REQUIRED ACTION ::
What number of lines in the data below contain the string "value"? Answer with that number alone.

SUPPLIED INFORMATION ::
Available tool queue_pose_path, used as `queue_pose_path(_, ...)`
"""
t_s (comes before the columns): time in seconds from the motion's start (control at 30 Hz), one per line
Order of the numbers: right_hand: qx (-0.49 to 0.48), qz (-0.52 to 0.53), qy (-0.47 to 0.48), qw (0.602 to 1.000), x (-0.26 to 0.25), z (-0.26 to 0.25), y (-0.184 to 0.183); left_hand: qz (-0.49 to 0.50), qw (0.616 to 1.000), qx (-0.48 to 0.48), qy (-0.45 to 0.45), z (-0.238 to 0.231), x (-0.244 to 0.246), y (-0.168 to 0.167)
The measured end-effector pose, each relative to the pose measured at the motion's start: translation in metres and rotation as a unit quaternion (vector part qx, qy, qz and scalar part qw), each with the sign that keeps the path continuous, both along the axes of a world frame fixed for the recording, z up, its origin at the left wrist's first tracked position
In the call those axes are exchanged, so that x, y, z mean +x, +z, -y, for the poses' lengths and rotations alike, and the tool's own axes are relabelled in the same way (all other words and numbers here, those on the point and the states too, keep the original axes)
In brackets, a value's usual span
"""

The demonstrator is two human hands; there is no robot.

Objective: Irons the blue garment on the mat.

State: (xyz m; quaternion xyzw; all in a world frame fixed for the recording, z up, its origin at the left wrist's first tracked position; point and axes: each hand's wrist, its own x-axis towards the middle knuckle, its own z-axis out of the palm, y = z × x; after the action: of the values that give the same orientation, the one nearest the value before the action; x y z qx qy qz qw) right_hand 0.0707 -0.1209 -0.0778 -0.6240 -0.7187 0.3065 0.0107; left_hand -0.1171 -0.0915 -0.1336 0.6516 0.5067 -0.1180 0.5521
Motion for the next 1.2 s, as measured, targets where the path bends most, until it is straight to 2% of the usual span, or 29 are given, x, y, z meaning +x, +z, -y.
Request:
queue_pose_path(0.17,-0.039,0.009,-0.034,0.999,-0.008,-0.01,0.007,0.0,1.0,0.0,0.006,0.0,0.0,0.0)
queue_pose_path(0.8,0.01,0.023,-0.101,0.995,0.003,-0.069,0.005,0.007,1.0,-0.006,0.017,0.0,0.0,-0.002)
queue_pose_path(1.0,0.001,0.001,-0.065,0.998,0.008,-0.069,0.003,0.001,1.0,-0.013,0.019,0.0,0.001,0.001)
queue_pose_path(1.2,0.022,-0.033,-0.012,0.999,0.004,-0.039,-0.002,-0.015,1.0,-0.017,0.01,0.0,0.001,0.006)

ANSWER FOR THE TASK ::
2